YOUR ASSIGNMENT: Find the line in the entries below that contains "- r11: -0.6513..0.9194". Repeat it exactly, and every line after it through the line that contains "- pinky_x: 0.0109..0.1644".

(Dataset items)
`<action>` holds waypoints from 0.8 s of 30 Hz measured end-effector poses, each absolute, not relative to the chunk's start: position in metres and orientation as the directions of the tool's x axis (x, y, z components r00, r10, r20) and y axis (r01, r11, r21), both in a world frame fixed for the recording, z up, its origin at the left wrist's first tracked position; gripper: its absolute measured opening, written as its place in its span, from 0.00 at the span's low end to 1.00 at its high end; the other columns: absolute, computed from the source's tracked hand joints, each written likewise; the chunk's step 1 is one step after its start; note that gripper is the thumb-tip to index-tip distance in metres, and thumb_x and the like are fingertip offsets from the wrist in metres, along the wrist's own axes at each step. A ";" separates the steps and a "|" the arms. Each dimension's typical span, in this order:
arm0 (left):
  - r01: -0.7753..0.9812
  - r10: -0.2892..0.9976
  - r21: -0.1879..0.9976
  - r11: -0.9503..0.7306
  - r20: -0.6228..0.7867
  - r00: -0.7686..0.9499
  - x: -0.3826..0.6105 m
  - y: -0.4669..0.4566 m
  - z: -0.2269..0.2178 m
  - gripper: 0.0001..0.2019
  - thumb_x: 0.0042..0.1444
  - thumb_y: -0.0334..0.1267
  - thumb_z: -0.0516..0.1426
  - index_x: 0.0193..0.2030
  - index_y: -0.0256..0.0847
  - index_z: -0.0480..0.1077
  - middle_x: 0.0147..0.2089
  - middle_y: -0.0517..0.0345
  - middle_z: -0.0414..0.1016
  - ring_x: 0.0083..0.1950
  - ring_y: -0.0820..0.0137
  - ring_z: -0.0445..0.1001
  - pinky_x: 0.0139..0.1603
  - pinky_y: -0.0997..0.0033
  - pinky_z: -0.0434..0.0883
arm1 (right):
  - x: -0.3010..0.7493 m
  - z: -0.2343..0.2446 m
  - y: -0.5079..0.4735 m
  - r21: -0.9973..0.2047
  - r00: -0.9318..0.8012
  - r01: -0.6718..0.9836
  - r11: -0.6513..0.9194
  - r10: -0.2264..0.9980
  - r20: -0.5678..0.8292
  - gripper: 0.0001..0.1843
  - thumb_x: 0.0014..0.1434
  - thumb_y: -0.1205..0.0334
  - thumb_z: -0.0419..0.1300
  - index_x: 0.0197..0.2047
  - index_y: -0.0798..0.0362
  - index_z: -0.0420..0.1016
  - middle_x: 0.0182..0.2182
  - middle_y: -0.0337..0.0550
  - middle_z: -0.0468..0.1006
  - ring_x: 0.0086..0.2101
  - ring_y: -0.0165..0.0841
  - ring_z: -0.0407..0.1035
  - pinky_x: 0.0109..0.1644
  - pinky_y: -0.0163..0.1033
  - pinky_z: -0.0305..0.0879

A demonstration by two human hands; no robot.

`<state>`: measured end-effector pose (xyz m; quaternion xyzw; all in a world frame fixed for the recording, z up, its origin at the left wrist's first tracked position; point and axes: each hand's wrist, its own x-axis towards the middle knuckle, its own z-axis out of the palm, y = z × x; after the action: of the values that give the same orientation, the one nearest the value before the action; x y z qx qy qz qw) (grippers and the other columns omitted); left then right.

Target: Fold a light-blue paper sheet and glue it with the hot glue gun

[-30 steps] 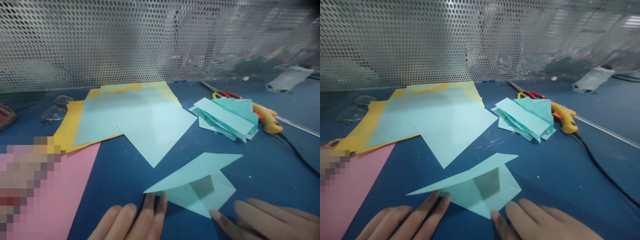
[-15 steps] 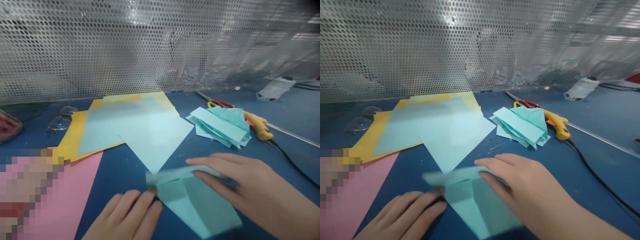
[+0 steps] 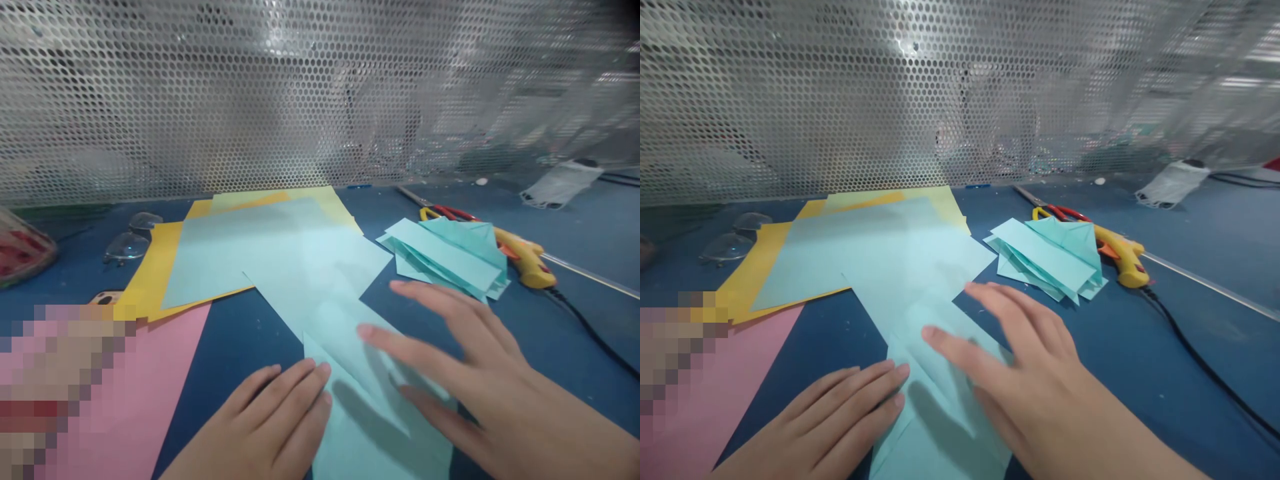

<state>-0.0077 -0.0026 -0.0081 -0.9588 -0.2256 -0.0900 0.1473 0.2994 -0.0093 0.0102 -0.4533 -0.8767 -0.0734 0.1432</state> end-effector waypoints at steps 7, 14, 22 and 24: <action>0.446 0.423 -0.160 -0.881 0.160 0.892 -0.009 0.001 -0.009 0.22 0.81 0.50 0.44 0.63 0.41 0.73 0.77 0.47 0.68 0.74 0.61 0.71 0.68 0.60 0.74 | 0.292 0.020 -0.009 -0.289 -0.637 0.617 0.732 0.680 0.363 0.21 0.65 0.76 0.51 0.27 0.43 0.72 0.45 0.38 0.88 0.55 0.38 0.80 0.56 0.45 0.80; 0.480 0.458 -0.093 -0.873 0.183 0.870 -0.005 0.000 -0.009 0.20 0.80 0.39 0.44 0.69 0.52 0.70 0.73 0.56 0.74 0.73 0.63 0.72 0.70 0.57 0.73 | 0.291 0.023 0.001 -0.234 -0.594 0.687 0.688 0.717 0.365 0.31 0.61 0.80 0.51 0.53 0.40 0.84 0.57 0.46 0.85 0.60 0.42 0.79 0.58 0.49 0.80; 0.464 0.445 -0.097 -0.880 0.169 0.880 -0.010 0.003 -0.001 0.23 0.76 0.32 0.42 0.68 0.46 0.71 0.74 0.52 0.72 0.76 0.61 0.68 0.71 0.52 0.72 | 0.298 0.008 -0.013 -0.564 -0.630 0.582 0.586 0.764 0.144 0.25 0.68 0.74 0.52 0.28 0.41 0.81 0.26 0.33 0.84 0.25 0.29 0.79 0.38 0.32 0.80; 0.465 0.443 -0.079 -0.882 0.196 0.875 -0.009 0.002 0.000 0.23 0.76 0.33 0.42 0.66 0.44 0.73 0.73 0.49 0.73 0.76 0.60 0.69 0.71 0.53 0.72 | 0.297 0.016 -0.010 -0.578 -0.600 0.578 0.576 0.780 0.178 0.24 0.70 0.73 0.50 0.29 0.42 0.80 0.29 0.36 0.85 0.32 0.32 0.82 0.45 0.37 0.81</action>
<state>-0.0092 0.0020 -0.0002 -0.9662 -0.2350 -0.0863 0.0621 0.2971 -0.0099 0.0159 -0.3937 -0.8620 0.2385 0.2123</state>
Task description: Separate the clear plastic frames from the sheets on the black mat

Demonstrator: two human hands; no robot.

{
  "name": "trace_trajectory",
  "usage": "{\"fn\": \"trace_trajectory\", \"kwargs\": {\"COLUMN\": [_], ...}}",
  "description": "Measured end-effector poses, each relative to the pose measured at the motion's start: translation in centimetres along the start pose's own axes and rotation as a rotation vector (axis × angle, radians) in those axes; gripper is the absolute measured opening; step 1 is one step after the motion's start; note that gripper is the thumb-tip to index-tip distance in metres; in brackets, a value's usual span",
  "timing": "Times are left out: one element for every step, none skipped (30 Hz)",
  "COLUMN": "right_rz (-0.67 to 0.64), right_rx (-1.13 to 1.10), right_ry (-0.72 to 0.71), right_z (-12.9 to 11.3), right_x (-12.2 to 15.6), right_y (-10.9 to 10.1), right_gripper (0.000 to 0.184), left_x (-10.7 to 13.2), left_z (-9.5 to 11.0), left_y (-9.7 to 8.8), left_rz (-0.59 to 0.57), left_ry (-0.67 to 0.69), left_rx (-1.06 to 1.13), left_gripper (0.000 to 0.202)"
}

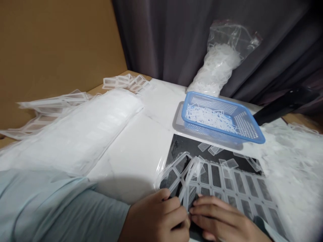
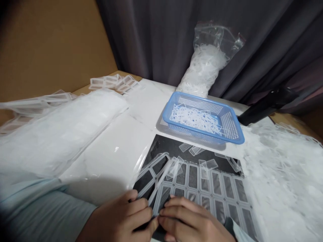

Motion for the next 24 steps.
{"fn": "trace_trajectory", "kwargs": {"right_rz": [0.005,0.012,0.026,0.036,0.036,0.034,0.028,0.014,-0.005,-0.020,-0.034,-0.045,-0.055,-0.063,-0.067,-0.068,-0.066,-0.061,-0.055,-0.050,-0.044,-0.040,-0.034,-0.027], "right_rx": [-0.049,-0.094,-0.131,-0.159,-0.182,-0.202,-0.221,-0.239,-0.257,-0.271,-0.282,-0.291,-0.297,-0.302,-0.308,-0.315,-0.323,-0.333,-0.342,-0.350,-0.357,-0.363,-0.368,-0.373], "right_ry": [0.014,0.025,0.034,0.045,0.059,0.073,0.087,0.103,0.123,0.138,0.150,0.159,0.165,0.171,0.178,0.186,0.198,0.210,0.220,0.227,0.232,0.235,0.235,0.235], "right_z": [0.1,0.2,0.4,0.5,0.7,0.8,0.9,1.0,1.1,1.2,1.2,1.3,1.3,1.3,1.3,1.3,1.3,1.4,1.4,1.4,1.4,1.4,1.4,1.4], "right_x": [0.1,0.2,0.3,0.4,0.6,0.8,0.9,1.1,1.3,1.4,1.5,1.6,1.6,1.6,1.7,1.7,1.7,1.6,1.6,1.6,1.6,1.6,1.5,1.5], "right_y": [0.1,0.1,0.1,0.1,0.1,0.2,0.2,0.2,0.3,0.4,0.4,0.4,0.5,0.5,0.5,0.5,0.5,0.5,0.5,0.5,0.5,0.5,0.5,0.5], "right_gripper": [0.021,0.020,0.020,0.020,0.020,0.021,0.021,0.021,0.022,0.023,0.024,0.025,0.025,0.026,0.026,0.026,0.025,0.024,0.024,0.023,0.023,0.023,0.023,0.023], "left_x": [0.0,0.1,0.1,0.2,0.2,0.2,0.2,0.2,0.2,0.2,0.2,0.2,0.2,0.2,0.2,0.2,0.2,0.2,0.1,0.1,0.1,0.1,0.1,0.1], "left_z": [0.0,-0.1,-0.2,-0.2,-0.2,-0.3,-0.3,-0.2,-0.2,-0.2,-0.2,-0.2,-0.2,-0.2,-0.2,-0.2,-0.3,-0.3,-0.3,-0.4,-0.4,-0.4,-0.3,-0.3], "left_y": [0.0,-0.1,-0.1,-0.1,-0.1,-0.1,-0.1,-0.1,-0.1,-0.2,-0.2,-0.2,-0.2,-0.2,-0.2,-0.2,-0.2,-0.2,-0.3,-0.3,-0.3,-0.3,-0.3,-0.4], "left_rz": [-0.023,-0.050,-0.080,-0.112,-0.141,-0.161,-0.170,-0.175,-0.173,-0.168,-0.167,-0.168,-0.173,-0.174,-0.174,-0.175,-0.173,-0.172,-0.171,-0.171,-0.170,-0.164,-0.160,-0.152], "left_ry": [0.015,0.029,0.038,0.051,0.061,0.061,0.067,0.072,0.070,0.071,0.070,0.068,0.065,0.065,0.066,0.070,0.069,0.068,0.067,0.067,0.065,0.067,0.066,0.066], "left_rx": [0.004,0.008,0.010,0.012,0.011,0.005,0.003,0.002,0.001,0.002,0.004,0.006,0.007,0.008,0.009,0.012,0.012,0.012,0.014,0.017,0.021,0.027,0.031,0.036], "left_gripper": [0.007,0.009,0.013,0.017,0.022,0.026,0.028,0.028,0.026,0.023,0.021,0.020,0.020,0.021,0.022,0.023,0.024,0.025,0.024,0.023,0.021,0.019,0.017,0.016]}}
Point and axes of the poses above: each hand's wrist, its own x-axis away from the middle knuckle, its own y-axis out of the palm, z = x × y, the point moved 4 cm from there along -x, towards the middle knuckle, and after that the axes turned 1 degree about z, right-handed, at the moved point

WORKED SOLUTION:
  - r11: -0.6513..0.9194
  - r10: -0.2264..0.9980
  - r20: -0.5678..0.8292
  - gripper: 0.0001..0.1843
  - thumb_x: 0.0014..0.1434
  - thumb_y: -0.1205..0.0334
  - thumb_z: -0.0419..0.1300
  - index_x: 0.0197..0.2047
  - index_y: -0.0798..0.0362
  - index_z: -0.0420..0.1016
  - middle_x: 0.0182..0.2182
  - middle_y: -0.0337..0.0550
  - middle_z: -0.0468..0.1006
  - ring_x: 0.0086..0.2101
  - ring_y: -0.0165..0.0841
  - ring_z: -0.0407..0.1035
  - pinky_x: 0.0109..0.1644

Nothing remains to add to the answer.